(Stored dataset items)
^^^^^^^^
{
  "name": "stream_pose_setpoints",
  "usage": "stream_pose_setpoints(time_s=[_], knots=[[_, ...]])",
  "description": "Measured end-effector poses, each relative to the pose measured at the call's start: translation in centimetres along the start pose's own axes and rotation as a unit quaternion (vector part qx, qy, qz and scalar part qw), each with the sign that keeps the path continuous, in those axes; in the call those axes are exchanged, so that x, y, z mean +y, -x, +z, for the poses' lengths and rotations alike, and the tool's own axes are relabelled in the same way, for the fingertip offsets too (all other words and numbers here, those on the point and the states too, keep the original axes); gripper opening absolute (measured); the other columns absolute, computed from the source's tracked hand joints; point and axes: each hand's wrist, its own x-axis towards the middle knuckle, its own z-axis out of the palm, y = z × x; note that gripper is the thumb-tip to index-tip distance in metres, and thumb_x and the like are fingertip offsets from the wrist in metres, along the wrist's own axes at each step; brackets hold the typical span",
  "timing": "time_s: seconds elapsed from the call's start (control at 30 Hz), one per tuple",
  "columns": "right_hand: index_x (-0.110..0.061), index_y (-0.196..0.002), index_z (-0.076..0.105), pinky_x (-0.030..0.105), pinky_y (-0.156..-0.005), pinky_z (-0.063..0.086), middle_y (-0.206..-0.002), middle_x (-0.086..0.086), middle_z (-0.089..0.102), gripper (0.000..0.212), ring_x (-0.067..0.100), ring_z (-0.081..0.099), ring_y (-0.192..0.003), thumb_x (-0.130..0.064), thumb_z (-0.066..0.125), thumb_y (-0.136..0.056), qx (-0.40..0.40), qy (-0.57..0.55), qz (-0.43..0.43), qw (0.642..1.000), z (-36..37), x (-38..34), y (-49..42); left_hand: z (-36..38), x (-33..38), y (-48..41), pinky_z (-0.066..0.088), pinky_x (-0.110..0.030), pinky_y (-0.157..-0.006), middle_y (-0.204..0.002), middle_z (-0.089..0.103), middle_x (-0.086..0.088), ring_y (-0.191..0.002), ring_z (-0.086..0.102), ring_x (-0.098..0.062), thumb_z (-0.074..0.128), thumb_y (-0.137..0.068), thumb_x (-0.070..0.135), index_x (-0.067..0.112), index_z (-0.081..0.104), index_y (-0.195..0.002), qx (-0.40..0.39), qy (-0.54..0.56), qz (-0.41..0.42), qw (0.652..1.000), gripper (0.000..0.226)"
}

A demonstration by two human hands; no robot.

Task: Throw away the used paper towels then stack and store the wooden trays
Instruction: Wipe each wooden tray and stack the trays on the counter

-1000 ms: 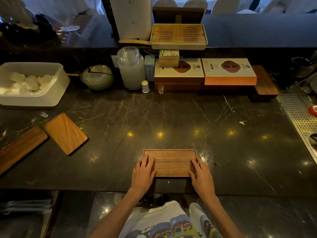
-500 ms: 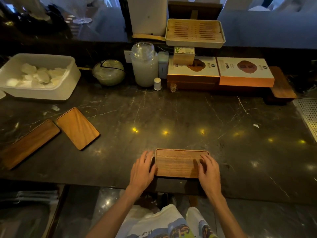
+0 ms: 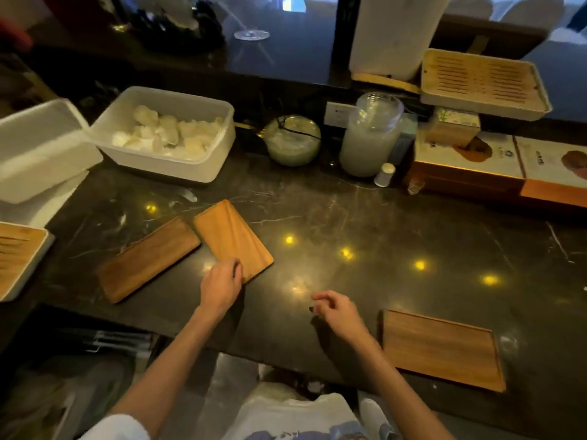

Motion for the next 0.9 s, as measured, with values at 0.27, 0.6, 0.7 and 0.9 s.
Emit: stream_pose_setpoints(time_s=[0.27,0.6,0.7,0.9], knots=[[-0.008,-0.140,0.044,0.023,-0.070,0.046,-0.097,0.008,0.061,0.049,0.011,0.057,-0.077,-0.017,0.056,-0.094,-0.024,-0.037,0.139,0.989,10.6,-6.8,-6.5,-5.2,-7.4,-14.7,0.054,-0.046,-0.085,-0.106,0.067,-0.013,-0.099,0.064,-0.031,0.046,-0.098,0.024,0.011,0.064,-0.110,-0.047,-0.044,-0.064,0.996,0.026],[-0.009,-0.119,0.053,0.023,-0.067,0.054,-0.085,0.005,0.065,0.029,0.012,0.061,-0.074,-0.018,0.061,-0.092,0.070,-0.206,0.187,0.958,12.2,-8.2,-8.2,-3.1,-7.1,-19.8,0.051,-0.046,-0.096,-0.118,0.060,-0.014,-0.111,0.057,-0.031,0.054,-0.094,0.015,0.011,0.061,-0.115,-0.156,0.012,-0.118,0.981,0.022],[-0.013,-0.112,0.051,0.031,-0.076,0.057,-0.086,0.006,0.066,0.024,0.014,0.065,-0.077,-0.020,0.062,-0.092,0.115,-0.224,0.177,0.951,10.3,-6.7,-7.2,-3.2,-6.6,-19.3,0.051,-0.039,-0.085,-0.102,0.061,-0.009,-0.097,0.058,-0.024,0.054,-0.091,0.006,0.015,0.059,-0.099,-0.167,0.145,-0.159,0.962,0.013],[-0.010,-0.112,0.053,0.031,-0.072,0.057,-0.086,0.009,0.065,0.023,0.016,0.063,-0.074,-0.019,0.062,-0.093,0.170,-0.274,0.117,0.939,3.3,-2.6,-2.4,-2.9,-1.8,-14.9,0.049,-0.039,-0.074,-0.081,0.057,-0.006,-0.079,0.056,-0.022,0.059,-0.086,0.000,0.012,0.058,-0.093,-0.236,0.251,-0.115,0.932,0.015]])
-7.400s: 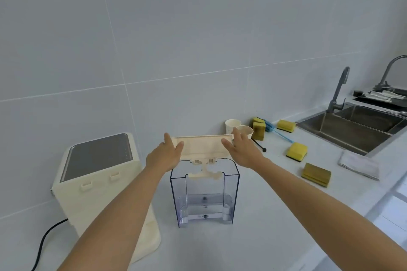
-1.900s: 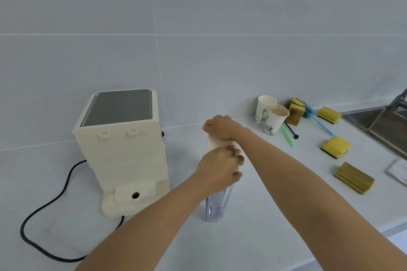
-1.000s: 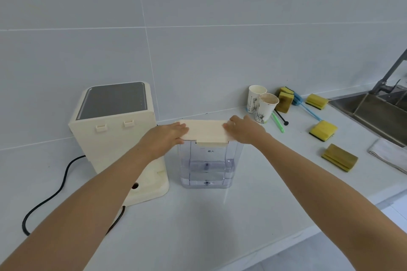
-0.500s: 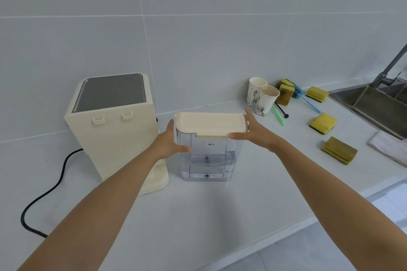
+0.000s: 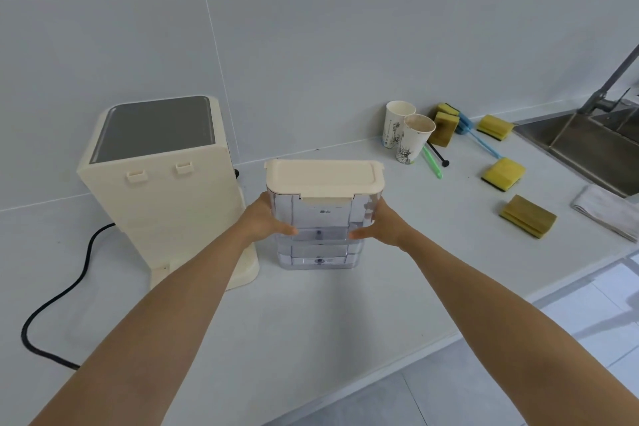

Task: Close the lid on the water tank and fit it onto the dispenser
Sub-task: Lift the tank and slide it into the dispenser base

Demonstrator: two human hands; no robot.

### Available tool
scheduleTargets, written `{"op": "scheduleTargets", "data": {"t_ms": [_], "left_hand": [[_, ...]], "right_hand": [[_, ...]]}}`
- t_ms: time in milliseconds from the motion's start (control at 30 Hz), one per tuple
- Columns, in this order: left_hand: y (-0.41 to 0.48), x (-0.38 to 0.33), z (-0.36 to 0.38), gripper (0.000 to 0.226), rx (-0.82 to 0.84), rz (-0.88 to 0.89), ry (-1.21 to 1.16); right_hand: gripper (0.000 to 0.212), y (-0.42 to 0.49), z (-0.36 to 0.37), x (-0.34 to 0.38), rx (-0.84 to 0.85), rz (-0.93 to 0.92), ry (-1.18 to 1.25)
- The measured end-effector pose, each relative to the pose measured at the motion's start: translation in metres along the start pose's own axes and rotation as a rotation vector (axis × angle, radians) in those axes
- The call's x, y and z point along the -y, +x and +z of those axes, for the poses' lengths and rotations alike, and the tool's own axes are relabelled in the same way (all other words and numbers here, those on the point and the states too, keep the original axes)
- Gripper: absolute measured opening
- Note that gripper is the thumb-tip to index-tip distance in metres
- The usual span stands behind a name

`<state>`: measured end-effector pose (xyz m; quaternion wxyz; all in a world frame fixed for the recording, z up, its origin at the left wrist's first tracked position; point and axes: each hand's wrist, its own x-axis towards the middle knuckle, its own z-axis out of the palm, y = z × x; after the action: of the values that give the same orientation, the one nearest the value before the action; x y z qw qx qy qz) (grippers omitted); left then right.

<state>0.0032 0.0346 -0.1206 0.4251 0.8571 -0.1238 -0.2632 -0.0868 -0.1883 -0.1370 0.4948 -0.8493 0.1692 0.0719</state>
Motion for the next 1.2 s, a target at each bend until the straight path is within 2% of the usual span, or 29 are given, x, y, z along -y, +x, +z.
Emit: {"op": "scheduleTargets", "data": {"t_ms": [200, 600, 833, 1200], "left_hand": [[-0.004, 0.000, -0.001, 0.096, 0.005, 0.008, 0.020], [-0.035, -0.006, -0.021, 0.087, -0.130, 0.014, -0.069], [-0.074, -0.005, -0.052, 0.080, -0.244, -0.032, -0.123], [-0.125, 0.007, -0.119, 0.053, -0.319, -0.075, -0.232]], "right_hand": [[0.096, 0.002, 0.002, 0.002, -0.043, -0.014, -0.055], [0.077, -0.009, -0.011, 0.049, 0.054, -0.083, -0.131], [0.081, -0.010, -0.002, 0.094, 0.119, -0.142, -0.198], [0.089, -0.002, 0.054, 0.152, 0.191, -0.225, -0.179]]}}
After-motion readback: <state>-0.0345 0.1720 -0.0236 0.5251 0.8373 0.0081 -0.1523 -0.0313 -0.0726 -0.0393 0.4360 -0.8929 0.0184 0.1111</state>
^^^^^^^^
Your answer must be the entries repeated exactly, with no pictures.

{
  "name": "stream_pose_setpoints",
  "usage": "stream_pose_setpoints(time_s=[_], knots=[[_, ...]])",
  "description": "Measured end-effector poses, each relative to the pose measured at the call's start: translation in centimetres along the start pose's own axes and rotation as a unit quaternion (vector part qx, qy, qz and scalar part qw), each with the sign that keeps the path continuous, in those axes; in the call those axes are exchanged, so that x, y, z mean +y, -x, +z, for the poses' lengths and rotations alike, and the tool's own axes are relabelled in the same way, for the fingertip offsets too (all other words and numbers here, those on the point and the states too, keep the original axes); gripper opening absolute (measured); the other columns absolute, computed from the source's tracked hand joints; point and axes: each hand's wrist, its own x-axis towards the middle knuckle, its own z-axis out of the palm, y = z × x; note that gripper is the thumb-tip to index-tip distance in metres, and thumb_x and the like are fingertip offsets from the wrist in metres, along the wrist's own axes at each step; brackets hold the typical span",
  "timing": "time_s: seconds elapsed from the call's start (control at 30 Hz), one per tuple",
  "columns": "right_hand: index_x (-0.110..0.061), index_y (-0.196..0.002), index_z (-0.076..0.105), pinky_x (-0.030..0.105), pinky_y (-0.156..-0.005), pinky_z (-0.063..0.086), middle_y (-0.206..-0.002), middle_x (-0.086..0.086), middle_z (-0.089..0.102), gripper (0.000..0.212), ring_x (-0.067..0.100), ring_z (-0.081..0.099), ring_y (-0.192..0.003), thumb_x (-0.130..0.064), thumb_z (-0.066..0.125), thumb_y (-0.136..0.056), qx (-0.40..0.40), qy (-0.57..0.55), qz (-0.43..0.43), qw (0.642..1.000), z (-36..37), x (-38..34), y (-49..42); left_hand: z (-36..38), x (-33..38), y (-48..41), pinky_z (-0.066..0.088), pinky_x (-0.110..0.030), pinky_y (-0.157..-0.006), middle_y (-0.204..0.002), middle_z (-0.089..0.103), middle_x (-0.086..0.088), ring_y (-0.191..0.002), ring_z (-0.086..0.102), ring_x (-0.098..0.062), thumb_z (-0.074..0.128), thumb_y (-0.137..0.068), thumb_x (-0.070..0.135), index_x (-0.067..0.112), index_z (-0.081..0.104), index_y (-0.195..0.002), qx (-0.40..0.39), qy (-0.54..0.56), qz (-0.41..0.42), qw (0.652..1.000), gripper (0.000..0.226)"
}

A demonstration by two human hands; no robot.

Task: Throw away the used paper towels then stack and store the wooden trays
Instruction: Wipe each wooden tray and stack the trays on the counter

-1000 ms: 
-500 ms: 
+0 ms: 

Motion for the next 0.9 s, as measured, with values at 0.27, 0.6, 0.7 and 0.9 s.
Emit: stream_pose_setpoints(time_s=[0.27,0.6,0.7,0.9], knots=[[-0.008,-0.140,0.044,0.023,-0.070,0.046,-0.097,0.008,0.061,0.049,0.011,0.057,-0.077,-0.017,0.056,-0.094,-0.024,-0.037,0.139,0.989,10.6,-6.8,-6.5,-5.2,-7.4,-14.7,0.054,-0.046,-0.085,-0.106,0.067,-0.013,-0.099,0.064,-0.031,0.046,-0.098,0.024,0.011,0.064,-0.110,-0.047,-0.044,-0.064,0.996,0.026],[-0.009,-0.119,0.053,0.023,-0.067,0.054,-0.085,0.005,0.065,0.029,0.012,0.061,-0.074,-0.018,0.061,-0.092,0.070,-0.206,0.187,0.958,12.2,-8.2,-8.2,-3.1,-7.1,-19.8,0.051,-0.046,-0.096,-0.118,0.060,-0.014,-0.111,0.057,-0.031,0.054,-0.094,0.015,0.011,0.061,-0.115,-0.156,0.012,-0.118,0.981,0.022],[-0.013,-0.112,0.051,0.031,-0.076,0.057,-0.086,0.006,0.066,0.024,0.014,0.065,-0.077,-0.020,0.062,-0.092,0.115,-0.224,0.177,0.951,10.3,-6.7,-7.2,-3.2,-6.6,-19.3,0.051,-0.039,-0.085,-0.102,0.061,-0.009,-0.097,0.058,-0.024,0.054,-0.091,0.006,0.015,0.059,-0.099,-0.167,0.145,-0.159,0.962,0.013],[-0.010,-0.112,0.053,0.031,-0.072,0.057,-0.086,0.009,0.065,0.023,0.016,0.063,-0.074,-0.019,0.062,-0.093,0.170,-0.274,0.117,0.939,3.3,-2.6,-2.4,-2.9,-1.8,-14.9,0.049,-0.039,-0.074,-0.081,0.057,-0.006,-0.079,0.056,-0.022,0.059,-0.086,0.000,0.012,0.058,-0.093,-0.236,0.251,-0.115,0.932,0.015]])
-7.400s: 
-1.900s: 
-1.000s: 
-0.500s: 
+0.000s: 

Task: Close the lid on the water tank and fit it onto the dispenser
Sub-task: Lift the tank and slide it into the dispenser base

Demonstrator: two human hands; no robot.

### Available tool
scheduleTargets, written `{"op": "scheduleTargets", "data": {"t_ms": [_], "left_hand": [[_, ...]], "right_hand": [[_, ...]]}}`
- t_ms: time in milliseconds from the motion's start (control at 30 Hz), one per tuple
- Columns, in this order: left_hand: y (-0.41 to 0.48), x (-0.38 to 0.33), z (-0.36 to 0.38), gripper (0.000 to 0.226), rx (-0.82 to 0.84), rz (-0.88 to 0.89), ry (-1.21 to 1.16); right_hand: gripper (0.000 to 0.212), y (-0.42 to 0.49), z (-0.36 to 0.37), x (-0.34 to 0.38), rx (-0.84 to 0.85), rz (-0.93 to 0.92), ry (-1.18 to 1.25)
- The measured end-effector pose, each relative to the pose measured at the motion's start: translation in metres along the start pose's own axes and rotation as a rotation vector (axis × angle, radians) in those axes
- The call's x, y and z point along the -y, +x and +z of those axes, for the poses' lengths and rotations alike, and the tool's own axes are relabelled in the same way (all other words and numbers here, those on the point and the states too, keep the original axes)
- Gripper: absolute measured opening
- Note that gripper is the thumb-tip to index-tip distance in metres
- The usual span stands behind a name

`<state>`: measured end-effector pose (xyz m; quaternion wxyz; all in a world frame fixed for the recording, z up, its origin at the left wrist's first tracked position; point and axes: each hand's wrist, its own x-axis towards the middle knuckle, its own z-axis out of the palm, y = z × x; after the action: of the values that give the same orientation, the one nearest the value before the action; x y z qw qx qy qz) (grippers omitted); left then right.

<state>0.0032 0.0346 -0.1206 0.4251 0.8571 -0.1238 -0.2632 -0.0868 -0.1883 -0.1370 0.4948 -0.8493 0.1692 0.0719</state>
Motion for the next 1.2 s, a target at each bend until the straight path is within 2% of the usual span, or 29 are given, x, y, z along -y, +x, +z.
Emit: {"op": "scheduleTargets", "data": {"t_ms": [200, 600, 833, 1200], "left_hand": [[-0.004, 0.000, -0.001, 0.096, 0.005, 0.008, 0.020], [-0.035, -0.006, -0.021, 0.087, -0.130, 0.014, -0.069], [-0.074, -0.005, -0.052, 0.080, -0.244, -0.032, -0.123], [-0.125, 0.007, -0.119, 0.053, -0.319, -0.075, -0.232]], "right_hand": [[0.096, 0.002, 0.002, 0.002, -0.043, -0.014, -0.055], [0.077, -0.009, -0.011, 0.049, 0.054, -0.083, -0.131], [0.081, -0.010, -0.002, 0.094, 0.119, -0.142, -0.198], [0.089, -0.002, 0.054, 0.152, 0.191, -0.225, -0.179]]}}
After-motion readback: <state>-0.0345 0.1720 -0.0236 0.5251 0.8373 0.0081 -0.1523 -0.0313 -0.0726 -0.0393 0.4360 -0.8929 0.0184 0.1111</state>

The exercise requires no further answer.